-- TASK ITEM --
Go through the records and show each line where the word "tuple" occurs.

=== DATA TO PROCESS ===

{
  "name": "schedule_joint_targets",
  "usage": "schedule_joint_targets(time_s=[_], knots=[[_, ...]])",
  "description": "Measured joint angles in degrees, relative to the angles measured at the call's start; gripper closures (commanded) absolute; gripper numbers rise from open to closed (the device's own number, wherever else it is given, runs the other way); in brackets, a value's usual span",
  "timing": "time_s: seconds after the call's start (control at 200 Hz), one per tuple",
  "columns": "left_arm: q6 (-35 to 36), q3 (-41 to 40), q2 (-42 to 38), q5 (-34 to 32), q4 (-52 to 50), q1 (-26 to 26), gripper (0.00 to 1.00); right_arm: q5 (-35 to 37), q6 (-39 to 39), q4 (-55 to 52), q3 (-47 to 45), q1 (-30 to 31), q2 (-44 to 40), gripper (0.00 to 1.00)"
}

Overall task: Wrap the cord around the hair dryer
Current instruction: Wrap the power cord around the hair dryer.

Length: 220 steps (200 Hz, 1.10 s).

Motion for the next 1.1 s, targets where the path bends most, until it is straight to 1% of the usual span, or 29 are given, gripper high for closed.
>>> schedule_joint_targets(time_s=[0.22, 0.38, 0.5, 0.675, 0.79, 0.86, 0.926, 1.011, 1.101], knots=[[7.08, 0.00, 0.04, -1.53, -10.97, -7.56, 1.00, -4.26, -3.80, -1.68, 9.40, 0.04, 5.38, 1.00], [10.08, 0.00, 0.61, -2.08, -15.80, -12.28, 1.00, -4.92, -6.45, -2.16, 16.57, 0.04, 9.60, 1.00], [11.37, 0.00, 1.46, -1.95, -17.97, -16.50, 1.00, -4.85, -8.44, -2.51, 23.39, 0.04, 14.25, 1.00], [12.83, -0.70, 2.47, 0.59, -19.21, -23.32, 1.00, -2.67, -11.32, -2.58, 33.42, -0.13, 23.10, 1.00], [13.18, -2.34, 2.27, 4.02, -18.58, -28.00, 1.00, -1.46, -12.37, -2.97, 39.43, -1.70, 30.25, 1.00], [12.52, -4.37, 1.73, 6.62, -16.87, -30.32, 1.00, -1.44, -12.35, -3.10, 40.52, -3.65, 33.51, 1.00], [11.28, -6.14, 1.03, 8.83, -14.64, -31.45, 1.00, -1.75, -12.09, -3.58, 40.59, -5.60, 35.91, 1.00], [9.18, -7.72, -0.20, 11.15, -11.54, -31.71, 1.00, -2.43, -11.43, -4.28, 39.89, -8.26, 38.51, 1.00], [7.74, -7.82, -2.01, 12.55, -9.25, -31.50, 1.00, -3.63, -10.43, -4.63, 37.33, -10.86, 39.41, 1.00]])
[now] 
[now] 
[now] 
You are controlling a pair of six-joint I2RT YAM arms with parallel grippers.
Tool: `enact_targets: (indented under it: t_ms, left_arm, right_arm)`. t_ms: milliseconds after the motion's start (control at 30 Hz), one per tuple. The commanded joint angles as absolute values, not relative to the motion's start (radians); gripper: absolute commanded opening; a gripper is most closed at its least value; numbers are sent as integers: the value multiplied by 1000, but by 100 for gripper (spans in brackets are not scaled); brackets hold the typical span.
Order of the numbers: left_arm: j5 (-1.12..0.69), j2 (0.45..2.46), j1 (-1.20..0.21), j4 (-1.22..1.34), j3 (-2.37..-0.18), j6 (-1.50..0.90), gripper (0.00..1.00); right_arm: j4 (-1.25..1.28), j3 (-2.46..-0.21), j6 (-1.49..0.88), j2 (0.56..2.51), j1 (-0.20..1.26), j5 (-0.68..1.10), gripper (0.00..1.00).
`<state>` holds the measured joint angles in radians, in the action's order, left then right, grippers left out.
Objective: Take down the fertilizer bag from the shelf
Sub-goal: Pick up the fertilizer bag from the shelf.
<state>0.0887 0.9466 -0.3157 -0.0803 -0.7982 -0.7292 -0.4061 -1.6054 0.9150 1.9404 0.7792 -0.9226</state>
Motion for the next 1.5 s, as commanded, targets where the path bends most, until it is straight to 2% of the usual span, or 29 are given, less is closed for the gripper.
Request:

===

-- ANSWER AREA --
  "timing": "time_s: seconds after the call's start (control at 200 Hz), one per tuple",
Tool: `enact_targets: (indented under it: t_ms, left_arm, right_arm)`. t_ms: milliseconds after the motion's start (control at 30 Hz), one per tuple. The commanded joint angles as absolute values, not relative to the motion's start (radians); gripper: absolute commanded opening; a gripper is most closed at its least value; numbers are sent as integers: the value multiplied by 1000, but by 100 for gripper (spans in brackets are not scaled); brackets hold the typical span.

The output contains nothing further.